YOUR GOAL: If a line of the data below contains the string "asked", copy it into your answer.

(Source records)

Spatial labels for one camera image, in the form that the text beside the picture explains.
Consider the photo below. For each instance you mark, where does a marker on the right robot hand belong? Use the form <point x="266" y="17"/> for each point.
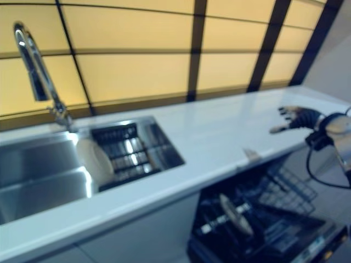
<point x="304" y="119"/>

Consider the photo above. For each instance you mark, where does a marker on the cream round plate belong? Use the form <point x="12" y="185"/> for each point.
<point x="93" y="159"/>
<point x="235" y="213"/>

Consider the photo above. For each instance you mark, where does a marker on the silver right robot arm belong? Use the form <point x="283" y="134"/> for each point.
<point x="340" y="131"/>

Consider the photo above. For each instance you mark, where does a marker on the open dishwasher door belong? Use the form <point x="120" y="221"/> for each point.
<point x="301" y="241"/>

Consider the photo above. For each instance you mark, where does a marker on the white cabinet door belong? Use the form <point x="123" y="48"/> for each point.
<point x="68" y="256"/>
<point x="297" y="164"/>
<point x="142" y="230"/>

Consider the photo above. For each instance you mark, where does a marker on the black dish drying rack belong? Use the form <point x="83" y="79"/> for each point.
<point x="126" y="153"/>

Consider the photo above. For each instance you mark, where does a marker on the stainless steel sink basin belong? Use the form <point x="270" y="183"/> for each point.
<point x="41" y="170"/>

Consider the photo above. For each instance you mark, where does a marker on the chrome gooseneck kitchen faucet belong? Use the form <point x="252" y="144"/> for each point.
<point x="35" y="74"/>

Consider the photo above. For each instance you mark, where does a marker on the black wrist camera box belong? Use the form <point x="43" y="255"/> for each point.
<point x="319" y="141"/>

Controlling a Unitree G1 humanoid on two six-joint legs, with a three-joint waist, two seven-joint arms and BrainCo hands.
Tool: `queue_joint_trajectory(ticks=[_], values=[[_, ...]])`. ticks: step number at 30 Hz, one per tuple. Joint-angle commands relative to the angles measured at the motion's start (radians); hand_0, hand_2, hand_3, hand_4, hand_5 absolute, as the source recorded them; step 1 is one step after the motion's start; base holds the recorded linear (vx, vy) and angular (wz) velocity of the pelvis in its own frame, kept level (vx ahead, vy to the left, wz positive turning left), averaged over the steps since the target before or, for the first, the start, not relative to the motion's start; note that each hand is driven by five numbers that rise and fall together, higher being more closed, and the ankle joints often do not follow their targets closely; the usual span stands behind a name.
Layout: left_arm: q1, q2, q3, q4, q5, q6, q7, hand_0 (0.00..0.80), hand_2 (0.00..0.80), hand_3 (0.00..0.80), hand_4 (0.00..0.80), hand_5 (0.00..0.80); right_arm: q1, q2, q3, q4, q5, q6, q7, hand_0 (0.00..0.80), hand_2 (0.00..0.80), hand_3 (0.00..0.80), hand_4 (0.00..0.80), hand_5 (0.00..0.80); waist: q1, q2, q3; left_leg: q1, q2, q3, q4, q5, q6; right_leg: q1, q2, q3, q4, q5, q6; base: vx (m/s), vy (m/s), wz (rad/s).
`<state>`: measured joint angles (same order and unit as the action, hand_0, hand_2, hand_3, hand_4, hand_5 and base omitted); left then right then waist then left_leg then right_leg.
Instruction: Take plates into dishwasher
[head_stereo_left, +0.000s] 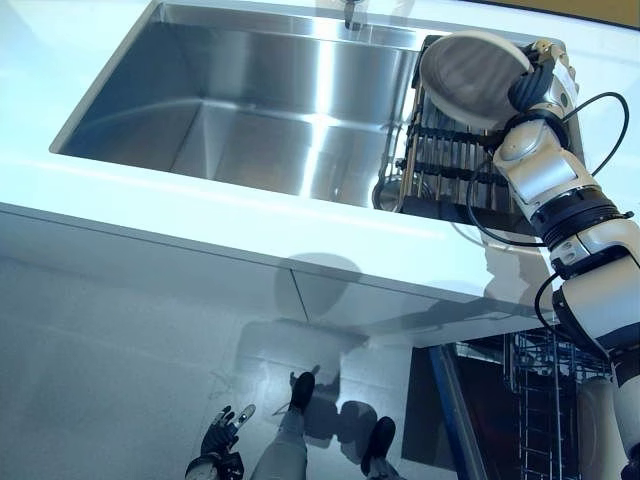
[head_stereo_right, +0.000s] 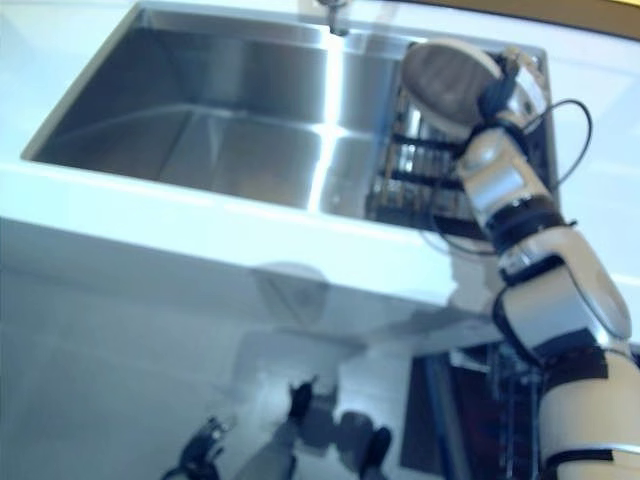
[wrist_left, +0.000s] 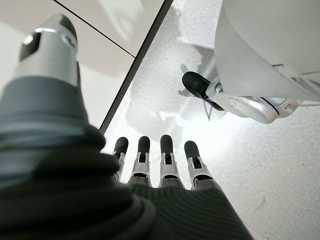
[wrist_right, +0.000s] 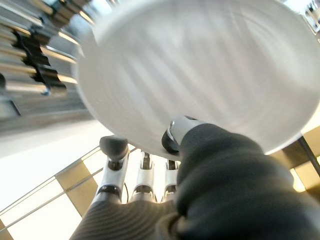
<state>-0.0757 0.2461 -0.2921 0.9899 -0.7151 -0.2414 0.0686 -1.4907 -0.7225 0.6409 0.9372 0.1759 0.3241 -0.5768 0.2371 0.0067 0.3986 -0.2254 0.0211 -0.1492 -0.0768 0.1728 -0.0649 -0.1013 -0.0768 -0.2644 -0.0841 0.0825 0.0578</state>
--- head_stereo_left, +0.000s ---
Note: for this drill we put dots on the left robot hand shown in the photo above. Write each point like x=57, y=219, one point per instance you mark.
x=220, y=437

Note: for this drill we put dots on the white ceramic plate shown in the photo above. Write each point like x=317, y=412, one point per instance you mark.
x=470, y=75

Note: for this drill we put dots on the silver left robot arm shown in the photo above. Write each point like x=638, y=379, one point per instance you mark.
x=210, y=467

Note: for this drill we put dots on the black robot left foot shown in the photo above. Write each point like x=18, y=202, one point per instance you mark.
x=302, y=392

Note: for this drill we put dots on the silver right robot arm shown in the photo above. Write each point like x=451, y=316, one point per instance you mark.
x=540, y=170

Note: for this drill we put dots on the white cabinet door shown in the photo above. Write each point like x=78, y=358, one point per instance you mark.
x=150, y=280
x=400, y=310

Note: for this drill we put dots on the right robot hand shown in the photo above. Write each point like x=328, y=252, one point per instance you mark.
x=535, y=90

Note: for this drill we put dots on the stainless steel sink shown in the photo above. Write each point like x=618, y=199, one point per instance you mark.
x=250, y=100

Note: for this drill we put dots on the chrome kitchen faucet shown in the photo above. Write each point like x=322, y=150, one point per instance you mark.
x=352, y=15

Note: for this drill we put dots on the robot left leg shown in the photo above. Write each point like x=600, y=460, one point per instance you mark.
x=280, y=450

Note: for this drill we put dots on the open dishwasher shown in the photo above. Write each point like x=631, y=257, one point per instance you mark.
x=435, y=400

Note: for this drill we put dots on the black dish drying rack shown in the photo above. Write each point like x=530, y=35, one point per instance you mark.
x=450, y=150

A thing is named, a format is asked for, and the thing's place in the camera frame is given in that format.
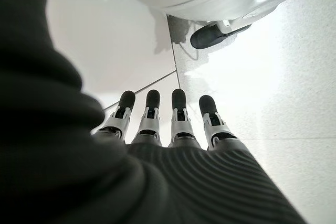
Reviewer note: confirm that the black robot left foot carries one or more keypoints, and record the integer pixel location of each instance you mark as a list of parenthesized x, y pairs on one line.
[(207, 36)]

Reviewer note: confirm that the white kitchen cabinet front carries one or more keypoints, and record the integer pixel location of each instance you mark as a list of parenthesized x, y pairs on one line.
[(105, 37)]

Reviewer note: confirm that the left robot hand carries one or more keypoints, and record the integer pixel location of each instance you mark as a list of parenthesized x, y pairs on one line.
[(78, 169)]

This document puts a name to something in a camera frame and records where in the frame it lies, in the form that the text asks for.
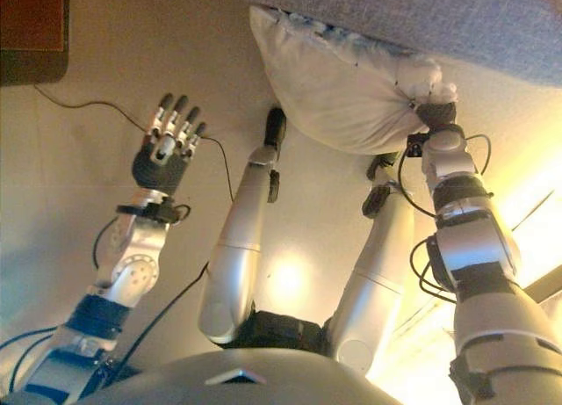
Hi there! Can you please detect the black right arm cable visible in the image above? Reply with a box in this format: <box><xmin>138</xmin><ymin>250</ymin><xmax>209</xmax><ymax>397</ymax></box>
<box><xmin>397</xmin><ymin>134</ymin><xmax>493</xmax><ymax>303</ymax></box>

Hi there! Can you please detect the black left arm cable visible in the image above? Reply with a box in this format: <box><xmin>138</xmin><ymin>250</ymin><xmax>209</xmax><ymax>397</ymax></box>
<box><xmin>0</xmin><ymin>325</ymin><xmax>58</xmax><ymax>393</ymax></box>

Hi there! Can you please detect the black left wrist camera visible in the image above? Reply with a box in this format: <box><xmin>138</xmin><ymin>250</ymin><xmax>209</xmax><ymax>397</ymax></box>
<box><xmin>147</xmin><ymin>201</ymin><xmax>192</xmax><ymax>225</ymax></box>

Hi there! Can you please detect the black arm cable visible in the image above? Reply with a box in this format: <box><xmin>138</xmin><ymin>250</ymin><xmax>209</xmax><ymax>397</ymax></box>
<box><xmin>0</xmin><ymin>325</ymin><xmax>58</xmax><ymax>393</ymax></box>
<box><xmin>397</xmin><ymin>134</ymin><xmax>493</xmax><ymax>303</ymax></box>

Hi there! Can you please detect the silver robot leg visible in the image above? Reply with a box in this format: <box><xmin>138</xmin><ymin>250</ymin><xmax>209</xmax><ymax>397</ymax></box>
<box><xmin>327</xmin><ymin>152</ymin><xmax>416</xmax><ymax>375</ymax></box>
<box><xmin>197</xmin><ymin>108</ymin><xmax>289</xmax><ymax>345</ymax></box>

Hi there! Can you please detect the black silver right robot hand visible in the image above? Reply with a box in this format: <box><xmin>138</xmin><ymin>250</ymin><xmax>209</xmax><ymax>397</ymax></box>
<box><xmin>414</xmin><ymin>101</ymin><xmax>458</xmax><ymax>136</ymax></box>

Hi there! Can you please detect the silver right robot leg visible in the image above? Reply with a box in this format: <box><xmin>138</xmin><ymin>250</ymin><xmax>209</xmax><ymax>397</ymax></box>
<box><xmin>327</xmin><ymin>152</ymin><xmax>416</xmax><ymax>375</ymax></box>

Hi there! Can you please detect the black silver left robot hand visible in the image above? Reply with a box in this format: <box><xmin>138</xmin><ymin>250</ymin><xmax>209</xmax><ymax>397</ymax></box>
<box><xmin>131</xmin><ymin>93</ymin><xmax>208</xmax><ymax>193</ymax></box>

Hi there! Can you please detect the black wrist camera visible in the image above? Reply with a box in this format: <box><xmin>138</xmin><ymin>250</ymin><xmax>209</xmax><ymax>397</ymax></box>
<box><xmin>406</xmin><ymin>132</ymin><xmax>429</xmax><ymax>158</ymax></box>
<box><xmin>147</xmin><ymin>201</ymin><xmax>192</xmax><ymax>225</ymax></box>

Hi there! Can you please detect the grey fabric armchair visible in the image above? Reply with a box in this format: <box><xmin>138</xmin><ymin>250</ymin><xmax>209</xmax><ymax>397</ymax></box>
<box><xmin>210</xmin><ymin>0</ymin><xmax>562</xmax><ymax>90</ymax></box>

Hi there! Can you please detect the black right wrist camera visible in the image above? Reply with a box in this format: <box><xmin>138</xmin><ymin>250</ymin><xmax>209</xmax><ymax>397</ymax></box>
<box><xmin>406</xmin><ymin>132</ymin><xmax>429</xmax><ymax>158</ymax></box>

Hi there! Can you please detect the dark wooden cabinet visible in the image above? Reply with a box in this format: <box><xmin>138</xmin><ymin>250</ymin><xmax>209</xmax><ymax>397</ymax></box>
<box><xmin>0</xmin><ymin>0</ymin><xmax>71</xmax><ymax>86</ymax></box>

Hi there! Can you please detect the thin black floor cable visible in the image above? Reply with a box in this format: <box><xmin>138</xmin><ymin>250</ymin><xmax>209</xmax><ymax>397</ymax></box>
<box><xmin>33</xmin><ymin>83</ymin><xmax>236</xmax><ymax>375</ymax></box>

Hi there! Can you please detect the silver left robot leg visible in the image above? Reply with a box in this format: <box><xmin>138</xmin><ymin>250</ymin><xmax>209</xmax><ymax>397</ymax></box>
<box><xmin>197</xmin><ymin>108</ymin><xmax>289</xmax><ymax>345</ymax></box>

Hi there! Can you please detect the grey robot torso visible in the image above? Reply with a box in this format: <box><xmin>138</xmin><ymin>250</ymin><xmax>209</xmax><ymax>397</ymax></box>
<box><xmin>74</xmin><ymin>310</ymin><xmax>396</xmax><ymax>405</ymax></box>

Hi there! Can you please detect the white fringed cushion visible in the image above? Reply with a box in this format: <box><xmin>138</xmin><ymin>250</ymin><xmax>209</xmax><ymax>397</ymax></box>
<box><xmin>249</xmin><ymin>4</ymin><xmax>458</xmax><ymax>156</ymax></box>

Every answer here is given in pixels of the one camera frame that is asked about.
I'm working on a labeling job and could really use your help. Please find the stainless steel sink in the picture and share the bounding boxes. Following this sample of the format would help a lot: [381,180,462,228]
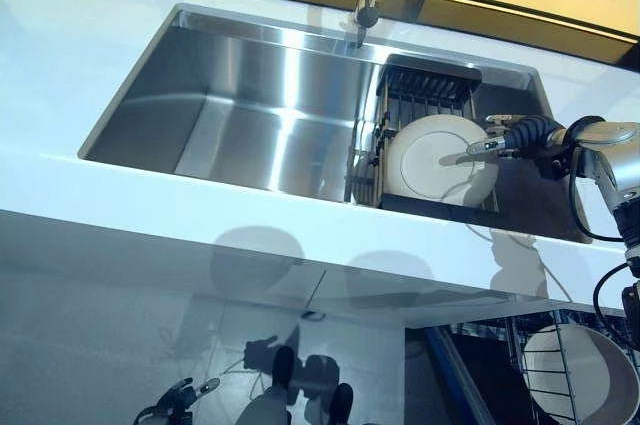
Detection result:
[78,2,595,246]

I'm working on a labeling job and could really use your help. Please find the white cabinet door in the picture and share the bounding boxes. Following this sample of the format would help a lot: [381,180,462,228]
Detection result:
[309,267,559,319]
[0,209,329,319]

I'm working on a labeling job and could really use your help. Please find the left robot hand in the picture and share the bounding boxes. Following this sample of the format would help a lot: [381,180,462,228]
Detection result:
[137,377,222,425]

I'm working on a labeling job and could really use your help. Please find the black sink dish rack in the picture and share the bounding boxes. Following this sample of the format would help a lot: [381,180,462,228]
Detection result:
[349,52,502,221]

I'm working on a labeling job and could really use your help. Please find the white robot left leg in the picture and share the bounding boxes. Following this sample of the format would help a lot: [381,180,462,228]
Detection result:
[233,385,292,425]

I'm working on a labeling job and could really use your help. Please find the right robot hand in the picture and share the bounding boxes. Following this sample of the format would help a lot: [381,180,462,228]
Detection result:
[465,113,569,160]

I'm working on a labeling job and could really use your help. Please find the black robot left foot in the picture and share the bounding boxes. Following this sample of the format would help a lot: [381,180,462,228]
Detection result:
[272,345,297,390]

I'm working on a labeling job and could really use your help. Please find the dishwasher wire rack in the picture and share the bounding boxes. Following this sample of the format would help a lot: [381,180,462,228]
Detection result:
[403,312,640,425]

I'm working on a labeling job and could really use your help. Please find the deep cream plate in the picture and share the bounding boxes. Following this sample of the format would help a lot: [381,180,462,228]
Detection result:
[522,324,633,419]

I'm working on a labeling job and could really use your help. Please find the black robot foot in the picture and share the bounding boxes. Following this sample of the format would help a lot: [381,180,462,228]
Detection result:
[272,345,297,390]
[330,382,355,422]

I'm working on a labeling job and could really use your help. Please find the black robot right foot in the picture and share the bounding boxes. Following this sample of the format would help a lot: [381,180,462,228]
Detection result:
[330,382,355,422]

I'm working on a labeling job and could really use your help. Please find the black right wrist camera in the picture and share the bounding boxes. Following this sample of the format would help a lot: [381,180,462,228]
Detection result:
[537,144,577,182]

ANSWER TO THE PROBLEM:
A thing is named, a format is asked for, and the thing's place in the camera frame is given in that format.
Every answer here is given in pixels of the one camera frame that is asked about.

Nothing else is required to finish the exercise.